Pada skenario tersebut, reformasi kesehatan pada pemerataan alat kesehatan, obat-obatan, hingga fasilitas kesehatan tidak berjalan efektif. Tingkat rata-rata kesehatan masyarakat miskin dan berpenghasilan rendah memburuk karena turunnya kualitas layanan kesehatan.

Kemudian, pengangguran di desa diperkirakan meluas, angka putus sekolah di jenjang pendidikan sekolah menengah pertama dan atas meningkat tajam, serta kriminalitas dan kenakalan di kalangan remaja meningkat.

Skenario berikutnya bernama 'Tercerai Berai Terhempas Lautan' yakni respons pemerintah kurang efektif dan pandemi memburuk. Kemudian, vaksinasi yang diselenggarakan besar-besaran oleh pemerintah dan swasta tidak mampu imbangi keganasan dan persebaran virus corona.

Sementara, angka kematian Covid-19 di semua usia meningkat tajam hingga mencapai tingkat yang belum pernah terjadi sebelumnya. Selanjutnya, banyak rumah sakit di kota menengah dan kecil tutup karena tidak tersedia obat, dokter dan tenaga kesehatan lainnya.

Kemudian, berkurangnya dukungan finansial dan layanan dasar yang dicakup skema Jaminan Kesehatan Nasional. Kesinambungan fiskal juga tidak terjaga pada 2026 sehingga rasio utang melonjak. "Rasio utang melewati batas yang diperkenankan Undang-Undang," ujar dia,

Pada skenario selanjutnya, respons pemerintah lebih efektif dan pandemi memburuk sehingga dinamakan 'Mengarung di Tengah Badai'. Dalam skenario itu, pemerintah melakukan reformasi besar-besaran untuk memperbaiki sistem kesehatan nasional.

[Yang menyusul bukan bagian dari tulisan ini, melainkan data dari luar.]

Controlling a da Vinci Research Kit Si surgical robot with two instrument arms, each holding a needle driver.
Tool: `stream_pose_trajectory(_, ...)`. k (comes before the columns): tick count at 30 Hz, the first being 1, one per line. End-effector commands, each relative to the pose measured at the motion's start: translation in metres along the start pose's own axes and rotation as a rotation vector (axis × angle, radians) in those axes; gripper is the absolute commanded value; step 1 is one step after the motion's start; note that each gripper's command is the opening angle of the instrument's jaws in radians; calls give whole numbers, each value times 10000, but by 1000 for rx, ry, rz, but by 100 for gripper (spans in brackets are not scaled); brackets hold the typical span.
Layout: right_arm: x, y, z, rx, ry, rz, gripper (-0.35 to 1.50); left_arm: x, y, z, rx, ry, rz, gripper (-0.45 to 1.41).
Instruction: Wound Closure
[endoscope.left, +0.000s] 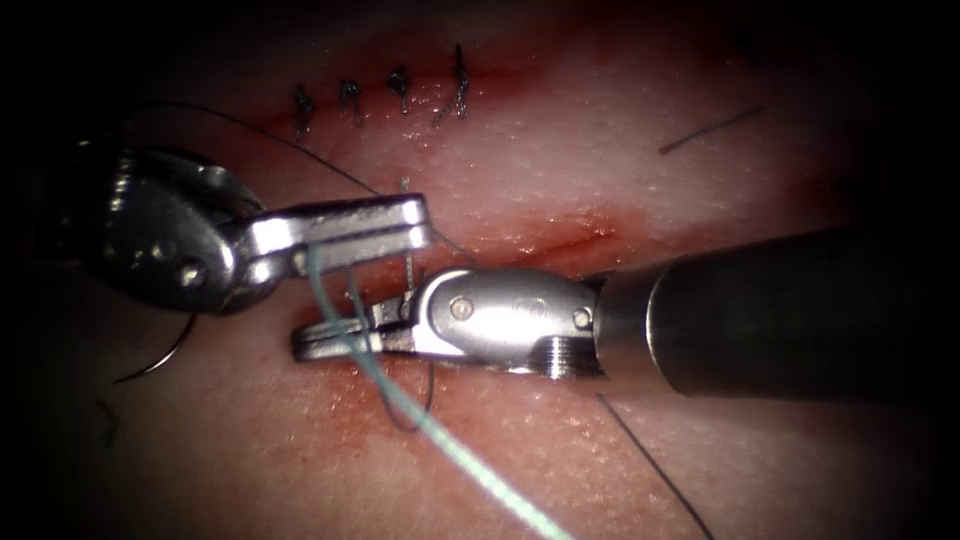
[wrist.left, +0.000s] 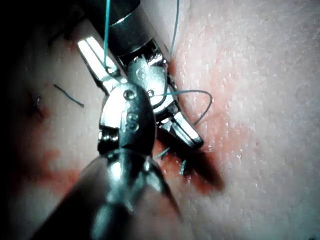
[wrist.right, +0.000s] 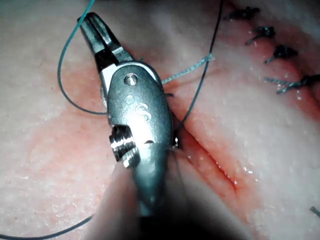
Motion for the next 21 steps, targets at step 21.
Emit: stream_pose_trajectory(21, 1, -22, 31, 110, 201, 108, -35, -99, 20, -17, 96, -56, 34, -45)
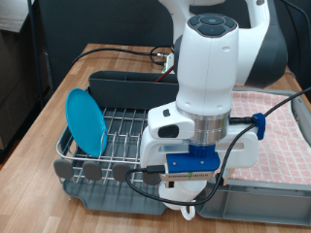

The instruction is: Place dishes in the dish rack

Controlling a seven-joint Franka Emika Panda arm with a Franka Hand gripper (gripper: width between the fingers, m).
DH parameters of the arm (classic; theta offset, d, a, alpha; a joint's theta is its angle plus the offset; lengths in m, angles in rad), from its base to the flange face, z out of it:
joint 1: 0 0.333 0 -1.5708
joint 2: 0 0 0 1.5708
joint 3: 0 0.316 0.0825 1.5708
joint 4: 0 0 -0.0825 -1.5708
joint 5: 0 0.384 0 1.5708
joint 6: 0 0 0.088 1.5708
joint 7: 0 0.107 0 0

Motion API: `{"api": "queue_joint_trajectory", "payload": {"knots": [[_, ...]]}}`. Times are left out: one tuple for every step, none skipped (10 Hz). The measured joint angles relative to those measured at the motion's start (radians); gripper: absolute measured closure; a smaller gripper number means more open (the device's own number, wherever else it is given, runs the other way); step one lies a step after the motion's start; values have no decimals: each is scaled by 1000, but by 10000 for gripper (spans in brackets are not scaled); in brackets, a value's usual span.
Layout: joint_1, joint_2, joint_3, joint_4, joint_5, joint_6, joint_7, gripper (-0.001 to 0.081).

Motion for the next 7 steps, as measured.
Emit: {"api": "queue_joint_trajectory", "payload": {"knots": [[2,-9,-4,9,-6,-24,2,5],[5,-22,-11,18,-14,-50,6,3],[11,-37,-18,25,-25,-79,12,3],[17,-56,-26,31,-37,-106,21,3],[23,-73,-32,38,-50,-133,32,3],[29,-89,-36,45,-63,-156,42,3],[32,-102,-38,53,-76,-176,48,3]]}}
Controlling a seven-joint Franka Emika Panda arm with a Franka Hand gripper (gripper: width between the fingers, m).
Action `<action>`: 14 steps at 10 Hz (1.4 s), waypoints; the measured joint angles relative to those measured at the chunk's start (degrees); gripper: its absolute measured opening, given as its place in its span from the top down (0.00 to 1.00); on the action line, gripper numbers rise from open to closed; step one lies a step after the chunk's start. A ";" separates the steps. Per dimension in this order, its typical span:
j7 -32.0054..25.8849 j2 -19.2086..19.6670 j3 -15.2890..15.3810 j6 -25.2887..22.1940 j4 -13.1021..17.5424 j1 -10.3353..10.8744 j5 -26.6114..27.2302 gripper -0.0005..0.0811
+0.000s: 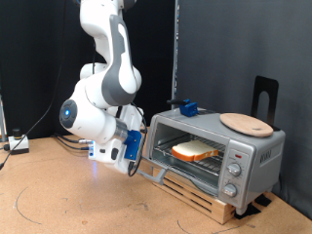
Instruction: Make a piece of toast with the oven
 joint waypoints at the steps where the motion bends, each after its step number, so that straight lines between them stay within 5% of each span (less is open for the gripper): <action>1: 1.00 -0.98 0.00 0.69 -0.89 0.00 1.15 0.01; 4: 4.12 -4.53 0.15 2.68 -3.85 0.18 4.96 0.01; 14: 7.25 -27.27 -0.26 -17.97 -13.37 0.42 11.47 0.01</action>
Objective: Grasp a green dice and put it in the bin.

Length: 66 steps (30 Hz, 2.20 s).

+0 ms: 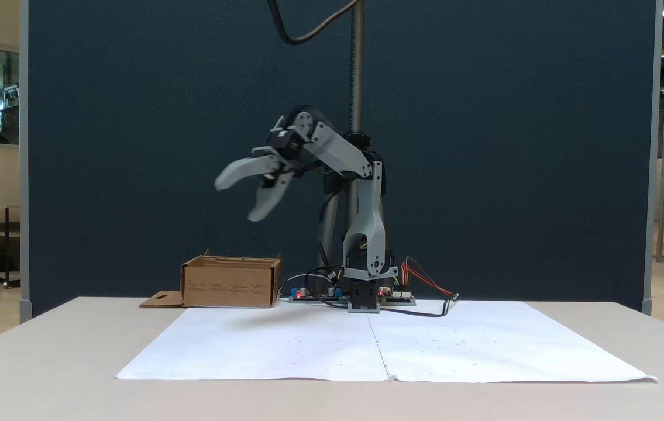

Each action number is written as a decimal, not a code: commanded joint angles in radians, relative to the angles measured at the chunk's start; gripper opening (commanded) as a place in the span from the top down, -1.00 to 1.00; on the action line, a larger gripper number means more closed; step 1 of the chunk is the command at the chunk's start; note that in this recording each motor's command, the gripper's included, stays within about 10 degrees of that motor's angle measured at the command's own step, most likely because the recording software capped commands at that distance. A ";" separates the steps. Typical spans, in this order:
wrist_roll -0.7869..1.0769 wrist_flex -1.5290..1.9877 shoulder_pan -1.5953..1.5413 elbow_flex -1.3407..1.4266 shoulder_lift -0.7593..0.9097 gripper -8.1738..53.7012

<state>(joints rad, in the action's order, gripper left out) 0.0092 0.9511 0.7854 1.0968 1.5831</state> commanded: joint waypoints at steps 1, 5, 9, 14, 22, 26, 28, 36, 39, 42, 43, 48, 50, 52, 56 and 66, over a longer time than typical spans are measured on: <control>-0.080 -0.054 -0.126 -0.031 0.043 -0.68; -0.081 -0.094 -0.331 -0.028 0.049 -0.71; -0.081 -0.147 -0.525 0.011 0.080 -0.71; -0.071 -0.380 -0.655 0.336 0.229 -0.72; -0.040 -0.698 -0.675 0.891 0.422 -0.74; -0.008 -0.849 -0.704 1.075 0.497 -0.74; -0.003 -0.926 -0.727 1.138 0.526 -0.74; 0.026 -1.198 -0.776 1.378 0.548 -0.68; 0.031 -1.310 -0.776 1.463 0.595 -0.68; 0.034 -1.406 -0.776 1.557 0.653 -0.68; 0.034 -1.443 -0.778 1.594 0.664 -0.68; 0.038 -1.618 -0.793 1.746 0.769 -0.68; 0.038 -1.684 -0.793 1.784 0.779 -0.68; 0.038 -1.751 -0.793 1.810 0.787 -0.68; 0.038 -1.886 -0.782 1.868 0.788 -0.68; 0.044 -2.196 -0.793 1.974 0.790 -0.68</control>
<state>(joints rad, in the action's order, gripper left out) -0.0077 -1.1106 0.0000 3.0450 2.2565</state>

Hal ini berpengaruh pada cakupan layanan kesehatan, besaran iuran, dan kriteria pembebasan iuran warga. Reformasi juga terjadi dalam program jaring pengamanan sosial.

Selanjutnya, pandemi yang memburuk akan mendorong pemerintah untuk tetap menerapkan extraordinary policy dan pembatasan sosial di seluruh daerah. Dalam skenario ini pemerintah melakukan banyak terobosan baru, di antaranya zero base budgeting dan reformasi perpajakan.

"Walau meningkat, utang pemerintah dapat dijaga untuk keberlanjutan fiskal jangka panjang," ujar dia.

Skenario terakhir, 'Berlayar Menaklukkan Samudra'. Pada skenario ini, respons pemerintah terhadap kondisi kritis lebih efektif, diikuti meredanya pandemi Covid-19. "Ini the best scenario," ujar Agung.

Keberhasilan Indonesia dalam tangani pandemi menjadi acuan negara-negara berkembang lainnya. Kemudian, pertumbuhan ekonomi nasional meningkat dan melampaui tingkat pertumbuhan pra-pandemi. Dengan demikian, terjadi perbaikan harga dan permintaan komoditas primer di pasar internasional.

Selanjutnya, laju penerimaan negara lebih besar dari penarikan utang sehingga kesinambungan fiskal di 2026 terjaga. Sementara, kualitas belanja pemerintah membaik dan pemanfaatan utang digunakan untuk kegiatan produktif yang tepat sasaran.